When a business is working with children under 18 or vulnerable adults as part of their regular role, the government suggests that employees have a history check to ensure there is nothing that might make them unsuitable for such a position.
To help, the Disclosure and Barring Service (formerly the Criminal Records Bureau) has been set up to help employers take reasonable steps to employ suitable people in their businesses. As a dance school, having access to the checks is useful, but you will need to register to use the DBS service. Once registered, the DBS can offer advice to employers, such as providing workable clauses for contracts of employment or handbooks and policies for your business, should you have them.
Organisations such as dance schools offering lessons to children should go one step further and take out an Enhanced Check on prospective employees who will work directly with children, which consults the Vetting and Barring List. It takes around three to four weeks for the full check to be run and returned, so be sure to factor that time in before leaving someone unsupervised with children.
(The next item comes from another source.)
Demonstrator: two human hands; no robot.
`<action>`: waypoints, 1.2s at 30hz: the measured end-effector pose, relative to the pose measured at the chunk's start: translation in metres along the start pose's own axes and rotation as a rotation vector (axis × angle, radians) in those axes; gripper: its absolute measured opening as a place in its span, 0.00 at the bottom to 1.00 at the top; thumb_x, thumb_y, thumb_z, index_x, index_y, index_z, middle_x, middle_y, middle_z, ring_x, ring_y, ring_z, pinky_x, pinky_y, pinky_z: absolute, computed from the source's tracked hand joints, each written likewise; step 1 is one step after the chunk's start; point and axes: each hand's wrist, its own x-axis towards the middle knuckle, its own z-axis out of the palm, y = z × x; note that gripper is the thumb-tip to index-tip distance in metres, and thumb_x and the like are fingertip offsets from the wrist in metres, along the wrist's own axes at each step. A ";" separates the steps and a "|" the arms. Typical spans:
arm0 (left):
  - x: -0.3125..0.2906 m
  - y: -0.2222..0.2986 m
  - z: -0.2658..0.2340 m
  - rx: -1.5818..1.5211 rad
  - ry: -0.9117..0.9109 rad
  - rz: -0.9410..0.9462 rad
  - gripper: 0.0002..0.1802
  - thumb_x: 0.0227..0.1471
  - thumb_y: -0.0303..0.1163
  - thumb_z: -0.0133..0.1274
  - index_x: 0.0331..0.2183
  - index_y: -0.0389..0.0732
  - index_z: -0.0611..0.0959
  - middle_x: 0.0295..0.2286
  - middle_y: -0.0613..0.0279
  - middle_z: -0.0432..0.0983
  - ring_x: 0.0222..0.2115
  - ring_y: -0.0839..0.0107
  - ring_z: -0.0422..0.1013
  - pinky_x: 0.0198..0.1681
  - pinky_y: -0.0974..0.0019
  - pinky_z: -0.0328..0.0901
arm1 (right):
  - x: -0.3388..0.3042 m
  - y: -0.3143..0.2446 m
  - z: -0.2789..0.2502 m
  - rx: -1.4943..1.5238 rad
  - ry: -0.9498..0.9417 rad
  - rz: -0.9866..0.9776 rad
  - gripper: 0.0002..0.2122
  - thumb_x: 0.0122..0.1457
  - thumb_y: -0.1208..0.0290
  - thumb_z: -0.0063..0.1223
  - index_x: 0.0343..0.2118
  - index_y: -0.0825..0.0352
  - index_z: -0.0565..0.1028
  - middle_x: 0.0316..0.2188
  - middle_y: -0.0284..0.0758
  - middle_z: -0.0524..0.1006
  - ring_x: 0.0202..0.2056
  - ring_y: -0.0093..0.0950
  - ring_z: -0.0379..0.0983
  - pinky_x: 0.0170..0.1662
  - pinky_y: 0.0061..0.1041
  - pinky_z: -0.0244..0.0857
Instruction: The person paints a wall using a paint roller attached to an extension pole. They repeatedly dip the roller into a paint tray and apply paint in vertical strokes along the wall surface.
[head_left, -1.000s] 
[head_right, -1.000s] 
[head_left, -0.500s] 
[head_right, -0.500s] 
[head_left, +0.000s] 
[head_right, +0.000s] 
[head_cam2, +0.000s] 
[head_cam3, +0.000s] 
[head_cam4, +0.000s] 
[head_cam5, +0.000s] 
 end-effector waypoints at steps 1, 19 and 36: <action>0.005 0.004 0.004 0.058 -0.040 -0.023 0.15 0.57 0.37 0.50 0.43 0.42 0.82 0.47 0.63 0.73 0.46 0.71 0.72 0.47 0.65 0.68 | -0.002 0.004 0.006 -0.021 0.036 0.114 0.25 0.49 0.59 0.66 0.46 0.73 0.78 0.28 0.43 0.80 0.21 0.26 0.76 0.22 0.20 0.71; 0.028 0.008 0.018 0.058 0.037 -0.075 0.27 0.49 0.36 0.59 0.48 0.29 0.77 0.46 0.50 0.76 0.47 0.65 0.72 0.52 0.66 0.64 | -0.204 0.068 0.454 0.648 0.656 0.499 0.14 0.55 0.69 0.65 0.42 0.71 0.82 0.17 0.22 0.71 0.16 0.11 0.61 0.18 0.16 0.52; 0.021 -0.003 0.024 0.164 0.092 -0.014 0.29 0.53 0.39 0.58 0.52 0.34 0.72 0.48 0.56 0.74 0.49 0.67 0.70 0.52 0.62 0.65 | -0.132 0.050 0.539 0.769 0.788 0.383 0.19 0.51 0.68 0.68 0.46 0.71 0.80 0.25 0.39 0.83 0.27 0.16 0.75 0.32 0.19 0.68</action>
Registration with the DDC is free, but fees for checks vary depending on whether the check is being run on an employee or a volunteer, so ask before you apply. Most certificates are only valid for a single employer unless a transferable check has been purchased. If someone has a valid certificate for one position, as a volunteer at a dance school or an occasional member of staff, they might need to get another check or pay for a transferable one to give you the peace of mind that you have covered everything from a Due Diligence perspective.
It is worth looking into the checks you need for people you work with to keep your customers – the children – safe. Being able to demonstrate Due Diligence will be attractive to prospective parents to know that you take safety seriously.
No amount of checks can ever prevent all incidents, but taking precautions will help and will give your business credibility.